As a cluster administrator, you can create a network policy for a namespace.

Creating a NetworkPolicy object

To define granular rules describing Ingress network traffic allowed for projects in your cluster, you can create NetworkPolicy objects.

Prerequisites
  • Your cluster is using a default CNI network provider that supports NetworkPolicy objects, such as the OpenShift SDN network provider with mode: NetworkPolicy set.

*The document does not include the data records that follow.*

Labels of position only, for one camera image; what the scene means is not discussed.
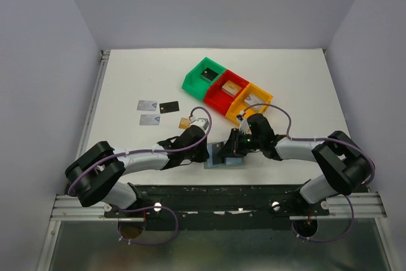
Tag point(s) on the aluminium side rail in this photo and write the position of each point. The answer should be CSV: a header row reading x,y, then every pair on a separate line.
x,y
105,54

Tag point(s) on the silver VIP credit card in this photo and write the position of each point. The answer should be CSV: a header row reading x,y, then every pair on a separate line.
x,y
147,105

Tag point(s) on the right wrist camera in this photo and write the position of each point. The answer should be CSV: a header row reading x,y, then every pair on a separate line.
x,y
243,124

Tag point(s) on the tan gold credit card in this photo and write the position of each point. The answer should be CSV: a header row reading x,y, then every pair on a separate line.
x,y
184,123

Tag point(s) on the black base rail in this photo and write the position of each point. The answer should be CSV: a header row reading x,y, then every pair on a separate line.
x,y
219,207

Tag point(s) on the tan card in red bin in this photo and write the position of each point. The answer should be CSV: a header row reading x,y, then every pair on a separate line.
x,y
230,88

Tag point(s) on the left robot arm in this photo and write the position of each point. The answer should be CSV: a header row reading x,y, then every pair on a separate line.
x,y
94,177

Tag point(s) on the white card in yellow bin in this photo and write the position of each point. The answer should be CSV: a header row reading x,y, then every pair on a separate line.
x,y
255,101

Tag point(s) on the black card in green bin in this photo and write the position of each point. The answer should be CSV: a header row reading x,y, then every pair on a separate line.
x,y
209,75

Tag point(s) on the red plastic bin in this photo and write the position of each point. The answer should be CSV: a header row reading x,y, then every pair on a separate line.
x,y
219,100

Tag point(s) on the grey-green card holder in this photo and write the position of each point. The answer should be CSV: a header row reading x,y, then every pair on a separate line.
x,y
221,166

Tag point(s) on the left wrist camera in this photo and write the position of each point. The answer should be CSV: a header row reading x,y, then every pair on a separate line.
x,y
201,123

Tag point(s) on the green plastic bin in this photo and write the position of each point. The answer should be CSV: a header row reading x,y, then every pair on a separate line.
x,y
196,86

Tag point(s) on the yellow plastic bin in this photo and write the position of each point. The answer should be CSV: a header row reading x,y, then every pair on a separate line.
x,y
238,104

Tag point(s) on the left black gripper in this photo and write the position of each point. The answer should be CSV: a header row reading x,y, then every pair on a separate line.
x,y
202,157

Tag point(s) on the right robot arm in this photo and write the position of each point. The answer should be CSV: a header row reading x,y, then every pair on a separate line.
x,y
344,166

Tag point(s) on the blue card sleeve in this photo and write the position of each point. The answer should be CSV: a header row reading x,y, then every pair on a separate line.
x,y
233,161

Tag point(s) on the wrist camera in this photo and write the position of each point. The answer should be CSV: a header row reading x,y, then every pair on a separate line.
x,y
201,123
243,124

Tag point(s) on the black credit card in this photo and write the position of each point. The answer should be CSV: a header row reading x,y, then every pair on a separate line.
x,y
169,107
215,159

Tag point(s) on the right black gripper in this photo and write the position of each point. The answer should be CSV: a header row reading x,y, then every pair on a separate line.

This mode is the default for OpenShift SDN.

  • You installed the OpenShift CLI (oc).

  • You are logged in to the cluster with a user with cluster-admin privileges.

Procedure
  1. Create a policy rule:

    1. Create a <policy-name>.yaml file where <policy-name> describes the policy rule.

    2. In the file you just created define a policy object, such as in the following example:

      kind: NetworkPolicy
      apiVersion: networking.k8s.io/v1
      metadata:
        name: <policy-name> (1)
      spec:
        podSelector:
        ingress: []
      1 Specify a name for the policy object.
  2. Run the following command to create the policy object:

    $ oc create -f <policy-name>.yaml -n <project>

    In the following example, a new NetworkPolicy object is created in a project named project1:

    $ oc create -f default-deny.yaml -n project1
    Example output
    networkpolicy "default-deny" created

Example NetworkPolicy object

The following annotates an example NetworkPolicy object:

kind: NetworkPolicy
apiVersion: networking.k8s.io/v1
metadata:
  name: allow-27107 (1)
spec:
  podSelector: (2)
    matchLabels:
      app: mongodb
  ingress:
  - from:
    - podSelector: (3)
        matchLabels:
          app: app
    ports: (4)
    - protocol: TCP
      port: 27017
1 The name of the NetworkPolicy object.
2 A selector describing the Pods the policy applies to. The policy object can only select Pods in the project that the NetworkPolicy object is defined.
3 A selector matching the Pods that the policy object allows ingress traffic from. The selector will match Pods in any project.
4 A list of one or more destination ports to accept traffic on.